◆ Work item ◆
Take the entries below and print only the lines from the one with "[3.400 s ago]" through the one with "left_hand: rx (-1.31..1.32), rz", exactly as they stand, both ends included.
————————
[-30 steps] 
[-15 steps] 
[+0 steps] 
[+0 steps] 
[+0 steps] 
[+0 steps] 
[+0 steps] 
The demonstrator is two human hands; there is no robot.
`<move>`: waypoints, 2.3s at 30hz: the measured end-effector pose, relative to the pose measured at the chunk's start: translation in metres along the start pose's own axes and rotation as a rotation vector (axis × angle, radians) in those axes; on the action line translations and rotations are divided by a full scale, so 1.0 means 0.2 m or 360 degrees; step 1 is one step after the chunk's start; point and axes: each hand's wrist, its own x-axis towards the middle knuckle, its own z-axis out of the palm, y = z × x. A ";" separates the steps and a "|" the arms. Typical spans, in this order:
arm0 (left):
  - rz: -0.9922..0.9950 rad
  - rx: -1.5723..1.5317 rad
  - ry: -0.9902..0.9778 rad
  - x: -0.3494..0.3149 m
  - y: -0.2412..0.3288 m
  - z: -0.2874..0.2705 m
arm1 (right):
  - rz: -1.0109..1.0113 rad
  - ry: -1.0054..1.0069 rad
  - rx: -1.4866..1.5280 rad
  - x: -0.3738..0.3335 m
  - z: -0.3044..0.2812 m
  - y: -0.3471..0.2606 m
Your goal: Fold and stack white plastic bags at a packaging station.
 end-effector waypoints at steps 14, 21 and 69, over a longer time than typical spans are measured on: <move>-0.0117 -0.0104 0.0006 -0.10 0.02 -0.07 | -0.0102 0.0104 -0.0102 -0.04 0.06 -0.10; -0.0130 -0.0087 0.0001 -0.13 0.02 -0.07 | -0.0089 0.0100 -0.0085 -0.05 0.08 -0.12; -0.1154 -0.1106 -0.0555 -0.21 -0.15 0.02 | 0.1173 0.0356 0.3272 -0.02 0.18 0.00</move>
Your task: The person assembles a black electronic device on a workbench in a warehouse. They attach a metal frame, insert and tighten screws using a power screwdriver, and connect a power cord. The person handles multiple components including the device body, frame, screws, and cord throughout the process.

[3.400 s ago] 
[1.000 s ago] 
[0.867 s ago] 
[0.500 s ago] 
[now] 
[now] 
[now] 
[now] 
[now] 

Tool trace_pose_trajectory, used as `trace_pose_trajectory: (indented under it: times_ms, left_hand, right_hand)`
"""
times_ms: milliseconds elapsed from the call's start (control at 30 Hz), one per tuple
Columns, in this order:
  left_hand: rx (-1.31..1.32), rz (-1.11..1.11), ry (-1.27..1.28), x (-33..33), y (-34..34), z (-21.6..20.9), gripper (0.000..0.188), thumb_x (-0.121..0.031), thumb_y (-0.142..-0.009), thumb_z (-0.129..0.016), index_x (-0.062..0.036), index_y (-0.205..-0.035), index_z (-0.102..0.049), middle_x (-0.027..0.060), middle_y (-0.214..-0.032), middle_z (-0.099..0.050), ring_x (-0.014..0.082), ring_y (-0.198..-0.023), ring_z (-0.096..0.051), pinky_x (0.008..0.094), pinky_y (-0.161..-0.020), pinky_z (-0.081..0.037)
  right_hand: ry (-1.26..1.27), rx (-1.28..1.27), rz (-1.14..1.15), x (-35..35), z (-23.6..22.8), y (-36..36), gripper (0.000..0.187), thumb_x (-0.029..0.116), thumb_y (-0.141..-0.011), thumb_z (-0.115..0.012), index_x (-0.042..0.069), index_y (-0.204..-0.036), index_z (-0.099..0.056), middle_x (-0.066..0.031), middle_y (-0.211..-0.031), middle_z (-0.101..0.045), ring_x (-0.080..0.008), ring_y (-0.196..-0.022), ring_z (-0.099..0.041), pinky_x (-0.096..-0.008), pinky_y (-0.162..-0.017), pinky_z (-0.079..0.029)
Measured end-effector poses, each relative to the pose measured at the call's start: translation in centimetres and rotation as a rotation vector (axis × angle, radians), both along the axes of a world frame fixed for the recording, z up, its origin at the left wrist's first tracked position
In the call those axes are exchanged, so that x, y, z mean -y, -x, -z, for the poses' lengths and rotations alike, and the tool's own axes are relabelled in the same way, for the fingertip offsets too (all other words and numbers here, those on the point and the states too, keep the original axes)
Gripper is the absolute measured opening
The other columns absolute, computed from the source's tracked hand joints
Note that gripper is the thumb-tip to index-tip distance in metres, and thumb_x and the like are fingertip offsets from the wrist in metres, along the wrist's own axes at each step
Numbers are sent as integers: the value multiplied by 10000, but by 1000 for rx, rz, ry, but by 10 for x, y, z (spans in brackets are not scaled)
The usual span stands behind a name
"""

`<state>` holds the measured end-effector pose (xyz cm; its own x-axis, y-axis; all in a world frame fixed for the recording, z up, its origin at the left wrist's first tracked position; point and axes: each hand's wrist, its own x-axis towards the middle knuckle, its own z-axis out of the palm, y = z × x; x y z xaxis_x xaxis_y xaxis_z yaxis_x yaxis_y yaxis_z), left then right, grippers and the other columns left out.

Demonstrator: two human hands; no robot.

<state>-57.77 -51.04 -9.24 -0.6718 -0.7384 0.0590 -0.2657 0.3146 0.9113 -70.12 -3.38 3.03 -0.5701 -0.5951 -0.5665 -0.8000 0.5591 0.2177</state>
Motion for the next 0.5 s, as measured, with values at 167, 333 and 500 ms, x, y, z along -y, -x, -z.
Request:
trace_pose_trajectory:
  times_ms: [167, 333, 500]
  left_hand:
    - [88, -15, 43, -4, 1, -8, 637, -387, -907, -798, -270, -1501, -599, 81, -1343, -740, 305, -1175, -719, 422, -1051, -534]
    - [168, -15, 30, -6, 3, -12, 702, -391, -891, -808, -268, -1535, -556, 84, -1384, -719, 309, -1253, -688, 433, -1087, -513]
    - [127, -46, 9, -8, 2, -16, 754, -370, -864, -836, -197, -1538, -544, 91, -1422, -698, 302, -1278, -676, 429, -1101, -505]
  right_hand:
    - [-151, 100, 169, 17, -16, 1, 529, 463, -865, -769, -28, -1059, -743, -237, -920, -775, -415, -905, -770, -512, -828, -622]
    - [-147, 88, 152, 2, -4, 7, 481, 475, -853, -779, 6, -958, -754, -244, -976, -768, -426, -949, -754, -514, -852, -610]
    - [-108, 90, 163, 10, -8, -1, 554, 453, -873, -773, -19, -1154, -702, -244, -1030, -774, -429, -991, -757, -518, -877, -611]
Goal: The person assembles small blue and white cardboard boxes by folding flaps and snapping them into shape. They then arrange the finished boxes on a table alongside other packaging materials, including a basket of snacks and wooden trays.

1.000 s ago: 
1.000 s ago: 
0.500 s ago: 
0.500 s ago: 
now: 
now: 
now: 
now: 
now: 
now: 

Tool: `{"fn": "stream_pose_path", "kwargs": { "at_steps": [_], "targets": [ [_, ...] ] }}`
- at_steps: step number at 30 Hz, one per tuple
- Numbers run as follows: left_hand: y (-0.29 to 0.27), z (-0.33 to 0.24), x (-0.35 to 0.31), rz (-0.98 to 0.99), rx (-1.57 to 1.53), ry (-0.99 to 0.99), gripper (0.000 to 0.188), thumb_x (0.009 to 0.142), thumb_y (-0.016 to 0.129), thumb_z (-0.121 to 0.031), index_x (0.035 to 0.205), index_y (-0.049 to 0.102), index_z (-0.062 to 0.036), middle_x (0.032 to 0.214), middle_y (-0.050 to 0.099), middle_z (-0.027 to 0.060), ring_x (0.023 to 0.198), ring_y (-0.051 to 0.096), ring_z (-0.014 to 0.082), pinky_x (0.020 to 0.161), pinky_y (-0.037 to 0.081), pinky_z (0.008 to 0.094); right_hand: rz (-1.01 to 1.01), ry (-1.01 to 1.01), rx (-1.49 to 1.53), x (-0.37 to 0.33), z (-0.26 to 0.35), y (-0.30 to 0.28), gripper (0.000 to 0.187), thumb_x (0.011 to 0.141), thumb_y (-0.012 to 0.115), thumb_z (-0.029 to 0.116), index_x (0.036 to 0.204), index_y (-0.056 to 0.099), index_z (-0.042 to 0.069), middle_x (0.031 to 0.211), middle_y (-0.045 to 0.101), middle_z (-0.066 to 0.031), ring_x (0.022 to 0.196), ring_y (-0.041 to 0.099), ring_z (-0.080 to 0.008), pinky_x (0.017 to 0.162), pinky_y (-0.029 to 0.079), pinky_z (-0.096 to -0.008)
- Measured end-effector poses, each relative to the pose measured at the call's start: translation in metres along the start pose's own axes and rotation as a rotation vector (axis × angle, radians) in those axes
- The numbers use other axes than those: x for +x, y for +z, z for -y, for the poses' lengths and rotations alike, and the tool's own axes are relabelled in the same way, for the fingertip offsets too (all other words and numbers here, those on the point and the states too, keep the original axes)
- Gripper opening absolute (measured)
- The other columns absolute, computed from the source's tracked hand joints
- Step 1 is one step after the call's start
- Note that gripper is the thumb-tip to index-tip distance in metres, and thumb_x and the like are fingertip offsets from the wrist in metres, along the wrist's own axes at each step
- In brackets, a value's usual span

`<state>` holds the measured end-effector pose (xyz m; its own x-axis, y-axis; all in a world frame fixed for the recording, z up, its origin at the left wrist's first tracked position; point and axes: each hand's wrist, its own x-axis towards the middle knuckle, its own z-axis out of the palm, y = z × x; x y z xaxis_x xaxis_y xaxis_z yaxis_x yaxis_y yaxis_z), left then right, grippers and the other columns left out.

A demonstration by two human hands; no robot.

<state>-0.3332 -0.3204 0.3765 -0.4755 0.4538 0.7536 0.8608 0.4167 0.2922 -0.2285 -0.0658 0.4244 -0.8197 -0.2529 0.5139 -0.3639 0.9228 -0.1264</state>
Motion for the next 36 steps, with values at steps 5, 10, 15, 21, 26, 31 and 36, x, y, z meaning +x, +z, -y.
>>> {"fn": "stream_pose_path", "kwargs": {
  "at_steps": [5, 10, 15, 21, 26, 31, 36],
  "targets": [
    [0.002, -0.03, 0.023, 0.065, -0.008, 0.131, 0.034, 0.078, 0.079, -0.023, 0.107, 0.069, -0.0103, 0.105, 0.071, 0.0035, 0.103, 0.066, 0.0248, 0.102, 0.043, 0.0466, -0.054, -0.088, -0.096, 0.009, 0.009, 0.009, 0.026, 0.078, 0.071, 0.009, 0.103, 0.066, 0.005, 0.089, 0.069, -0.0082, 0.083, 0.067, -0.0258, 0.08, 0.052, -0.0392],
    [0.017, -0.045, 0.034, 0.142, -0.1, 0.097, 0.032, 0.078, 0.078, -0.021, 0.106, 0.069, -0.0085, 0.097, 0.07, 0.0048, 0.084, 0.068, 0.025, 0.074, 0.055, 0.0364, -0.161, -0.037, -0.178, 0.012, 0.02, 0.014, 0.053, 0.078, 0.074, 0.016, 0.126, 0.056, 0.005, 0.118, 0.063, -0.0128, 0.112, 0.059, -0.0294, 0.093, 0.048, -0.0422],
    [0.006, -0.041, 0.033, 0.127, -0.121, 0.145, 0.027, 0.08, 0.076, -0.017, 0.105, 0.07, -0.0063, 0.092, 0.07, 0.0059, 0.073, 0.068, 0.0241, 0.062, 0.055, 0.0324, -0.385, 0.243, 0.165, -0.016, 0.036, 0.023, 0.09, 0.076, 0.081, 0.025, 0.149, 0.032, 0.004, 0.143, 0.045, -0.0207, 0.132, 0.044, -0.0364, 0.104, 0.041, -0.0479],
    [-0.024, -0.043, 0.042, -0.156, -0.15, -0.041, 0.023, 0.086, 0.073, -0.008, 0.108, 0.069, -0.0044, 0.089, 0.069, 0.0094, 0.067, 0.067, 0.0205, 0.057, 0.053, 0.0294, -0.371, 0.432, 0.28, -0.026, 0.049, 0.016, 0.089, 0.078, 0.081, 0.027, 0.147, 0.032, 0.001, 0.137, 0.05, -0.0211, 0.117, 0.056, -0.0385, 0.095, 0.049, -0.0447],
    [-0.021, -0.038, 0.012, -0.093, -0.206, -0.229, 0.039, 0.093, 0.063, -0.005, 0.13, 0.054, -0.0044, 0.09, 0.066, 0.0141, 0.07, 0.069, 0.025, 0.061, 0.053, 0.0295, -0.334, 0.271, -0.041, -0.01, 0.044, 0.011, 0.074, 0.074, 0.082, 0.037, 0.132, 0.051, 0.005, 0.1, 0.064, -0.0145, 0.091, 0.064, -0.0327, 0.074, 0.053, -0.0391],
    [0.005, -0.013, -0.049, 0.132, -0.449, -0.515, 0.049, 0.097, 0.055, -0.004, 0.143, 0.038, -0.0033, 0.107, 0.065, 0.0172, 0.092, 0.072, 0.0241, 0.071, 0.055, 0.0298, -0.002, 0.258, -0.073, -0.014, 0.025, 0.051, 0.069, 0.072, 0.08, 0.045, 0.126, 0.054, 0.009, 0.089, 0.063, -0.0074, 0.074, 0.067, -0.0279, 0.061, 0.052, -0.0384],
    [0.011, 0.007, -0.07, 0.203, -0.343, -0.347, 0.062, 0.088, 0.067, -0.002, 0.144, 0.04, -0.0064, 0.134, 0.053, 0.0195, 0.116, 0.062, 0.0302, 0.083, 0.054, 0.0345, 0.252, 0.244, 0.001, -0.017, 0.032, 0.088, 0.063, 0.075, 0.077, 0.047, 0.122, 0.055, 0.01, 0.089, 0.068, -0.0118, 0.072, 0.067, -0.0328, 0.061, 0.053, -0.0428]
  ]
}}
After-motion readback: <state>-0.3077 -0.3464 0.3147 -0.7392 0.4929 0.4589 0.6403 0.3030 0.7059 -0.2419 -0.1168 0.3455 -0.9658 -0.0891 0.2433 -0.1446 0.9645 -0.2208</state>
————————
◆ The completed task ◆
[3.400 s ago] 
[1.000 s ago] 
[0.867 s ago] 
[0.500 s ago] 
[now] 
[now] 
[now] 
[now] 
[now] 

Tool trace_pose_trajectory, used as `trace_pose_trajectory: (indented under it: times_ms, left_hand, right_hand)`
"""
times_ms: milliseconds elapsed from the call's start (control at 30 Hz), one per tuple
Columns, in this order:
  left_hand: rx (-1.31..1.32), rz (-1.11..1.11), ry (-1.27..1.28), x (-33..33), y (-34..34), z (-21.6..20.9), gripper (0.000..0.188), thumb_x (-0.121..0.031), thumb_y (-0.142..-0.009), thumb_z (-0.129..0.016), index_x (-0.062..0.036), index_y (-0.205..-0.035), index_z (-0.102..0.049), middle_x (-0.027..0.060), middle_y (-0.214..-0.032), middle_z (-0.099..0.050), ring_x (-0.014..0.082), ring_y (-0.198..-0.023), ring_z (-0.096..0.051), pinky_x (0.008..0.094), pinky_y (-0.161..-0.020), pinky_z (-0.081..0.037)

Fully answered, the exercise is complete.